As Investment Enhancement Tools

  • Extraction*. Potentially a useful tool in the generation of novel financial datasets by taking financial texts (S1s, earnings transcripts, news articles, etc) and extracting key information in a formatted way. For example, SPACs were popular ~2 years ago and it was common for an analyst to manually pull the relevant event dates from S1s or depend on vendor products with a variance in quality. Using LLMs, this could be a relatively trivial task to construct. Other examples of extraction are sell side catalyst calendars, bond and IPO prospectuses and of course earnings call transcripts.
  • Clustering. This is a classical dimensional reducing technique that can be extended and enhanced using available embeddings. This allows for ways to group together bodies of text (and potentially table schemas) that might be relevant.
  • Classification. This can be done via a traditional supervised learning approach, where the classifier is trained on the embeddings, or via a few-shot approach, where prompt engineering is used to provide examples to a LLM that then learns how to do the classification. One example is sentiment analysis.
  • Anomaly detection, diversity measurement and recommendations.Embeddings encode relationships within a dataset. Anomalies, by definition, are data points that exist outside close relationships. Hence, LLMs, which encode large corpuses can be used for anomaly detection. Similarly, diversity and recommendations leverage a similar mechanism.

Beyond Language: Multimodal

Given that most financial markets businesses already run on structured data, it is relevant to consider how text plus tabular data can be used. An example is document analysis, where it is possible to parse layout and extract key information for various documents such as scanned forms and academic papers. Multi-model development is the current frontier, with ImageBind from Meta claiming to combine six modalities into a single embedding space.

Code Generation

One of the strongest use cases having an immediate impact is in code generation. Example models include Github Copilot (Codex), Claude and Replit Code. The power of this use case cannot be underestimated, as it helps novices and experts alike. As an illustration to non-coders on the power of LLMs as a coding partner, below is a brief enumeration gathered from here and here.

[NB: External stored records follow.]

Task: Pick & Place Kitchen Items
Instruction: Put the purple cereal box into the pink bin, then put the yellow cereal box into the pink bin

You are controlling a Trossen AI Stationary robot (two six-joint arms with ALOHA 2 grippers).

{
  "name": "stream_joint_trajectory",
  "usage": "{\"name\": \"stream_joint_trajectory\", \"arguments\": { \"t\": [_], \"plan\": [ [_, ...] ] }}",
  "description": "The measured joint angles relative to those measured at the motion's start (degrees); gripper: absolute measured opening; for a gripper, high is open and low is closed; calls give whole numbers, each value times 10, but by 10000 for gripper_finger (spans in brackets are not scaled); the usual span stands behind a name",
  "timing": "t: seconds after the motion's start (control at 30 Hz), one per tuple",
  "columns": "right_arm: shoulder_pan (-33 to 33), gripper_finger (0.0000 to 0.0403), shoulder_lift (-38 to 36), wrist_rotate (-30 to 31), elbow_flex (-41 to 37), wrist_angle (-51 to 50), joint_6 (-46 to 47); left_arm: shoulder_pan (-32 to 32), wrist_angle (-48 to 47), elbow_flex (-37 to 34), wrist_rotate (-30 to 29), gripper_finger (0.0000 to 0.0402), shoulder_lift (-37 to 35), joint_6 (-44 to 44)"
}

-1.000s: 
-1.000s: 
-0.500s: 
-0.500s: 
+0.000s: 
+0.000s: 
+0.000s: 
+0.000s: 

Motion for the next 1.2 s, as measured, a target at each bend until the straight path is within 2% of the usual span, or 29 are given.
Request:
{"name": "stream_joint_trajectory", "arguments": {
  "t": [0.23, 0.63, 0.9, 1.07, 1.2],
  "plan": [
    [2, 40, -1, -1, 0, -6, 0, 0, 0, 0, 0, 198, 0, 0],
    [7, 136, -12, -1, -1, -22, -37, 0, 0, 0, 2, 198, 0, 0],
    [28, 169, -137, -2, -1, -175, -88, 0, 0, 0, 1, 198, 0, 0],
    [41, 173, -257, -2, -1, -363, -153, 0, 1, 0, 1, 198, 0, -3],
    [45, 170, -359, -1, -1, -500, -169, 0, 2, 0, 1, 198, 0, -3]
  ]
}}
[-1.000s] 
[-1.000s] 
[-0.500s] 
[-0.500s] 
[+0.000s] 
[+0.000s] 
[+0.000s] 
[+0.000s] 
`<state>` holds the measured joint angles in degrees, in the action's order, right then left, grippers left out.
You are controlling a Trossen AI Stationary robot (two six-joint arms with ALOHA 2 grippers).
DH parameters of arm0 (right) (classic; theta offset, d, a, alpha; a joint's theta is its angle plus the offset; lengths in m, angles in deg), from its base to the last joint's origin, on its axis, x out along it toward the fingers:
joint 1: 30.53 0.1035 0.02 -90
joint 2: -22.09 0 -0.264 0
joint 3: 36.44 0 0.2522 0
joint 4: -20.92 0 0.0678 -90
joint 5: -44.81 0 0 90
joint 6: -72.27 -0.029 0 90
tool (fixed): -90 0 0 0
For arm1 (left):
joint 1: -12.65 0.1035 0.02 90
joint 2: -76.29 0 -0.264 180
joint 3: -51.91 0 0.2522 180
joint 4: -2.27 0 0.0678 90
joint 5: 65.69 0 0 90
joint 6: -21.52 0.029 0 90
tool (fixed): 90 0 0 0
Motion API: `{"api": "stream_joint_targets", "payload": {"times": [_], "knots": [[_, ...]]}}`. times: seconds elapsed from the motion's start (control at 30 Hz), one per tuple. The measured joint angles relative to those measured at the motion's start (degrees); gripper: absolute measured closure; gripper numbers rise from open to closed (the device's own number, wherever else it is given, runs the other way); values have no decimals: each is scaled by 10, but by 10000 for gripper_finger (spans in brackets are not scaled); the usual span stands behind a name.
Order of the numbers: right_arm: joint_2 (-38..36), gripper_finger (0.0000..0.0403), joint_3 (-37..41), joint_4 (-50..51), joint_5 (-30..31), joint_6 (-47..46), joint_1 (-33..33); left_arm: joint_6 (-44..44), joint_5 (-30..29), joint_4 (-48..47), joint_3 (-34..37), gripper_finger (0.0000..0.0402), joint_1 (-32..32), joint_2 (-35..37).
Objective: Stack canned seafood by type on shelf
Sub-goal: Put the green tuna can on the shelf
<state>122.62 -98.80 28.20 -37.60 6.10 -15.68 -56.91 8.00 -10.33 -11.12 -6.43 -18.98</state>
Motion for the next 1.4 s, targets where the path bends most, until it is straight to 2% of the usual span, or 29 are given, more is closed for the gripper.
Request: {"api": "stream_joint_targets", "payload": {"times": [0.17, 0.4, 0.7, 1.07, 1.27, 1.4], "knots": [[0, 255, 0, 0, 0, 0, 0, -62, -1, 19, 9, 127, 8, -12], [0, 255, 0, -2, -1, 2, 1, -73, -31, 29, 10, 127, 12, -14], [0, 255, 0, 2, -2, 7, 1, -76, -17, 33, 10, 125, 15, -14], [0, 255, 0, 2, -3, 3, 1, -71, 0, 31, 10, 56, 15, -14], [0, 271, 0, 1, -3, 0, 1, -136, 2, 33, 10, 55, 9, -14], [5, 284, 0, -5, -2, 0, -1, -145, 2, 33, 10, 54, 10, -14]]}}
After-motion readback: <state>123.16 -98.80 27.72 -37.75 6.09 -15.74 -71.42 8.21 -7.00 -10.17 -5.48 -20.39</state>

  • Turning comments into code
  • Complete a function, or complete next line of code
  • SQL query generation
  • Explain this code
  • Editing and debugging code.

Embeddings

Embeddings are such a large topic that it deserves a separate in-depth teardown. OpenAI and Cohere are two example companies that offer embeddings that help tackle some of the natural language problems. Embeddings are becoming so pervasive that vector databases, like Pinecone, are specifically designed for embeddings and have become popular recently. This technique can enhance downstream tasks, such as search, clustering, recommendations, anomaly detection, and classification. This reference gives a nice comparison of open and closed embeddings including performance and cost.